Not that this works to the advantage of either the golden child in the family, or the favoured group in postmodernism. It is a power move. It makes and keeps them dependent and helpless. And silence is demanded in return. Woe betide any member of such a group who themselves strays from the “narrative.” Telling word, “narrative.”

Most dangerously, postmodernists are exactly like narcissists in not wanting dialogue or discussion. I Fact, violently reacting against any hint of dialogue or discussion. What could be more characteristic of postmodernism in practice? If they are “delusional,” as Fliess says, this in particular shows these delusions are obviously willful. They certainly do not want to be disabused of them. So all dialogue is ended, force is resorted to instead, and dissenting views are if possible silenced. Hence the storming of Peterson’s talk. It is critically important to them that others shut up. The “hate laws” are of course part of the same paranoid attitude.

Just as is the case in a dysfunctional family, now we are all walking on eggshells, for fear that something we say might set somebody off. For fear of setting off a narcissistic tantrum. We saw that at Queen’s.

Which is, surely, our essential clue as to what is really going on here. What motivates both postmodernism and narcissism, is a guilty conscience.

Anyone who does not want to discuss a matter, or hear a matter discussed, knows they are in the wrong. Truth itself is the enemy.

And anyone who wants to put reality up for grabs knows that the evidence does not favour them.

“Reality” here is really in turn a mask for “morality.” It is right and wrong that both postmodernism and narcissism really most want to put in question. This is the core objective.

Which is to say that they know they are in some vital way in the moral wrong. If they are violent—and they are—it is their own conscience they are really lashing out at. And they scapegoat, obviously, for the same reason. A scapegoat is needed only if you have sinned.

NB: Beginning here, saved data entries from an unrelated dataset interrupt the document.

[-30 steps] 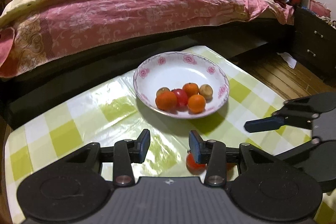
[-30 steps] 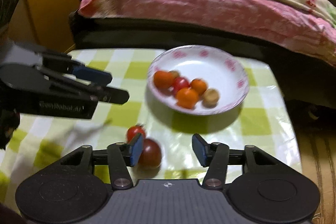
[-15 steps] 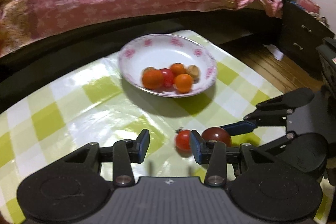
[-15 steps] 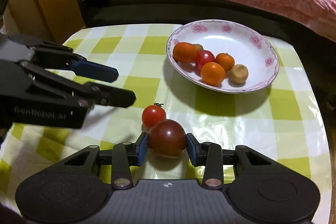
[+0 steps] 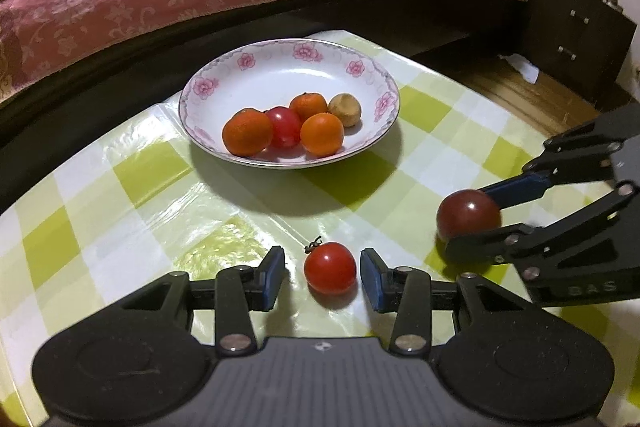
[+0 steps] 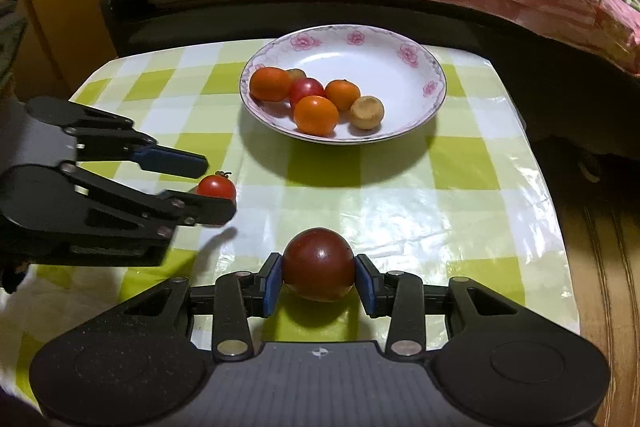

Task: Organize fruits
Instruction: 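Grasp the red cherry tomato with the left tool while the right tool grasps the dark tomato, then carry both tomatoes over the white plate and open both tools to drop them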

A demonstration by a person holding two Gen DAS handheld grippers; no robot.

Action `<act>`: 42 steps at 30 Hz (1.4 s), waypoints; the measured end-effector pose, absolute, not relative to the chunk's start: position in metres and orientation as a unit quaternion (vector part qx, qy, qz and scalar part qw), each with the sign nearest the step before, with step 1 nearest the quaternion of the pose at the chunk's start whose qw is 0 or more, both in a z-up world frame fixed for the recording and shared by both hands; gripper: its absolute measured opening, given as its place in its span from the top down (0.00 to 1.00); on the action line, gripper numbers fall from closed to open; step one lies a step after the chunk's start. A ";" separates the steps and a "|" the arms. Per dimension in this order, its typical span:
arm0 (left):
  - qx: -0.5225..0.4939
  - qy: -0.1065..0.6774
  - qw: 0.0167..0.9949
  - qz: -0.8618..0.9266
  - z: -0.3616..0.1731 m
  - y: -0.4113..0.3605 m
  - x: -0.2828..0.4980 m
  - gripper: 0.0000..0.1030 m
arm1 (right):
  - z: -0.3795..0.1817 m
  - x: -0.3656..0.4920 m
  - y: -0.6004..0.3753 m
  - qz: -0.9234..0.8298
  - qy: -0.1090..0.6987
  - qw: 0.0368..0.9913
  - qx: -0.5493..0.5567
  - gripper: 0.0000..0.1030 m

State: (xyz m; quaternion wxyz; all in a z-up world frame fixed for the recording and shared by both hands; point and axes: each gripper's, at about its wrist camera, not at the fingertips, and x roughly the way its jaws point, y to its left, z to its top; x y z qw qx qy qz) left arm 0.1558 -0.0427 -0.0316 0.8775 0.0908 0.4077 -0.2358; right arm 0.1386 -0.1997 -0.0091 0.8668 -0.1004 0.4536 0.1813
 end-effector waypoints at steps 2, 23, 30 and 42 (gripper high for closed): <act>0.096 0.406 0.877 -0.237 -0.035 -0.045 0.155 0.61 | -0.011 0.140 -0.198 0.185 0.451 0.867 -0.104 0.67; 0.112 0.398 0.879 -0.236 -0.036 -0.044 0.150 0.56 | -0.014 0.144 -0.203 0.188 0.448 0.868 -0.106 0.47; 0.115 0.394 0.882 -0.233 -0.037 -0.047 0.148 0.58 | -0.017 0.145 -0.201 0.191 0.454 0.864 -0.107 0.54; 0.107 0.400 0.878 -0.238 -0.034 -0.048 0.147 0.65 | -0.016 0.146 -0.200 0.192 0.469 0.858 -0.085 0.68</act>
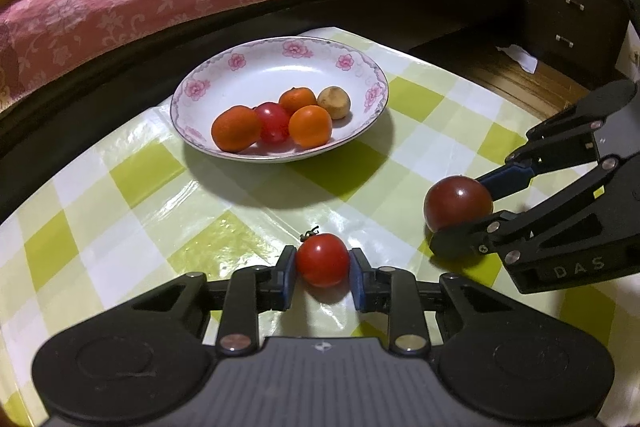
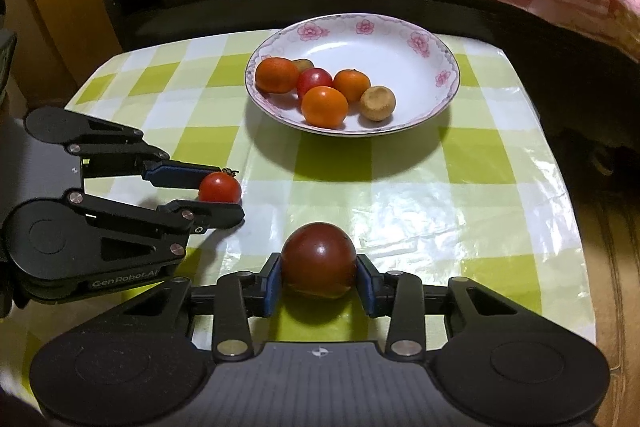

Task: Organize fruits
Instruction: 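Carry both tomatoes over the white plate and open both tools to drop them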

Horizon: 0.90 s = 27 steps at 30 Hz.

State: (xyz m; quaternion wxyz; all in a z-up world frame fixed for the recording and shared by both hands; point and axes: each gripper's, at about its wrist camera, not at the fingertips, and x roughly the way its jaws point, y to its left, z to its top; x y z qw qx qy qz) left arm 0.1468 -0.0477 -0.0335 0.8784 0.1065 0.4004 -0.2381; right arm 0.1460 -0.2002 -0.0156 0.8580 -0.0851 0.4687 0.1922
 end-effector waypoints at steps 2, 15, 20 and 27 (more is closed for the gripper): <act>0.103 0.399 0.879 -0.241 -0.031 -0.048 0.146 0.65 | -0.014 0.146 -0.200 0.194 0.466 0.859 -0.082 0.68; 0.082 0.374 0.893 -0.237 -0.007 -0.046 0.153 0.65 | 0.007 0.150 -0.197 0.198 0.434 0.877 -0.061 0.68; 0.085 0.356 0.903 -0.226 0.004 -0.045 0.165 0.66 | 0.016 0.161 -0.196 0.194 0.417 0.886 -0.061 0.68; 0.086 0.337 0.915 -0.206 0.012 -0.045 0.200 0.66 | 0.024 0.197 -0.195 0.183 0.394 0.899 -0.050 0.68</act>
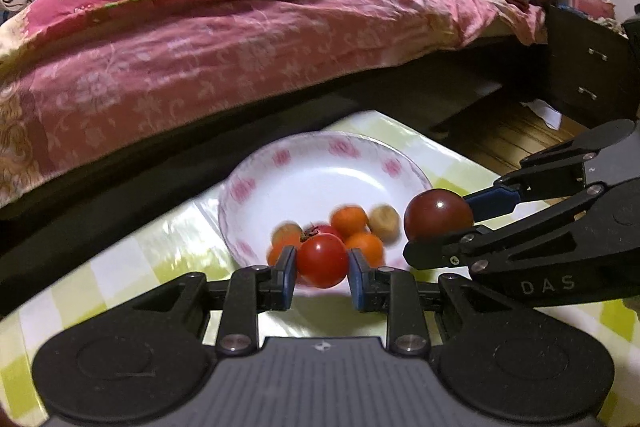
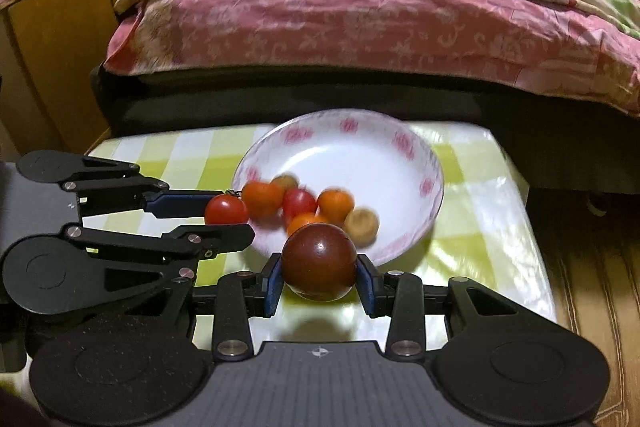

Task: Organize fruits
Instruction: 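Carry both tomatoes over the white plate and open both tools to drop them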

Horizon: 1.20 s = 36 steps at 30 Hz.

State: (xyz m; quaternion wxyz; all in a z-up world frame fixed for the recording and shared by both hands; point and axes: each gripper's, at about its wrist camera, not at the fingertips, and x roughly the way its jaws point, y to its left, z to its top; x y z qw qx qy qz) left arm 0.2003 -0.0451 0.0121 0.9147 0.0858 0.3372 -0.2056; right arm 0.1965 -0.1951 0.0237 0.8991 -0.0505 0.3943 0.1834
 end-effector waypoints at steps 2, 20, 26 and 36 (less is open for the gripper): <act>0.086 0.335 0.917 -0.201 0.012 -0.046 0.213 0.66 | 0.024 0.207 -0.195 0.181 0.389 0.902 -0.055 0.67; 0.085 0.347 0.914 -0.189 -0.008 -0.053 0.262 0.66 | -0.001 0.257 -0.203 0.170 0.384 0.906 -0.047 0.64; 0.089 0.350 0.914 -0.183 -0.010 -0.054 0.268 0.66 | -0.004 0.261 -0.204 0.167 0.384 0.907 -0.037 0.63; 0.095 0.346 0.915 -0.183 -0.010 -0.058 0.267 0.60 | 0.002 0.261 -0.208 0.156 0.367 0.917 -0.031 0.62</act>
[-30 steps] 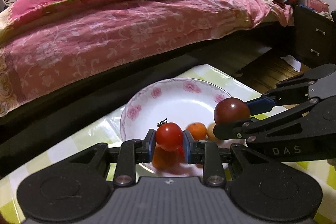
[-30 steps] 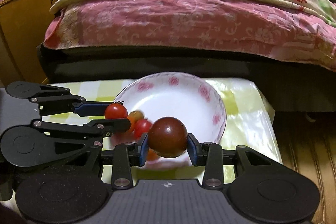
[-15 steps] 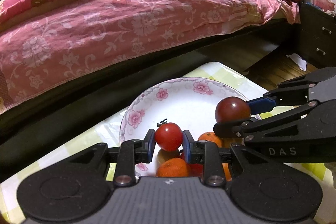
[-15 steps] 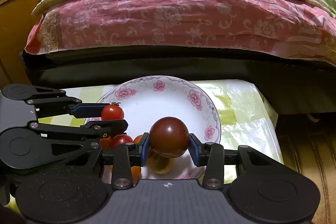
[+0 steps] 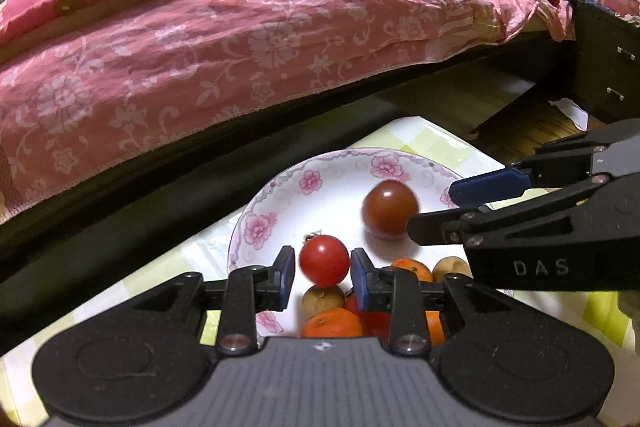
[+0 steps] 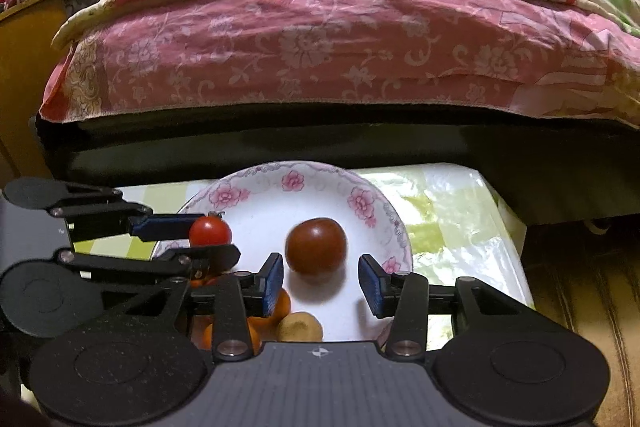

There are several important takeaways from this.

First, narcissism is not a mental illness, but a moral choice. People choose to be postmodernists; accordingly, people choose to be narcissists.

Second, narcissism is not really about self-love. We take this from our reading of the original legend of Narcissus, but this is not even an accurate reading of that legend. Narcissus’s self-love, when he falls in hopeless love with his own reflection, is a punishment for a prior sin, which seems to have been pride. Not quite the same thing.

Third, both narcissism and postmodernism are covers, perhaps spontaneous reactions, for consciousness of sin. Or rather, not sin, but vice. We all sin. Good people then acknowledge fault, at least to themselves and to God, and move on. Narcissism or postmodernism happens when you instead deny you did anything wrong, and determine to keep sinning.

The narcissist or postmodernist has chosen to give free rein to some vice, and wants to continue to do so. Narcissism/postmodernism is their excuse to do so.

Fourth, the growth of postmodernism tells us there is at least one vice, if not several, running rampant in our current culture. The obvious candidate is casual sex, with free and legal abortion at its apex. This is why abortion rights has become the high-voltage third rail nobody is allowed to go near on the postmodern left. Narcissism on the individual level may be prompted by a variety of other vices, but when it happens to some large group of people, a society as a whole, the particular vice becomes easier to isolate.

How will it all end? Can it end without a bloodbath of innocents?

No; we are already in the middle of a bloodbath of innocents.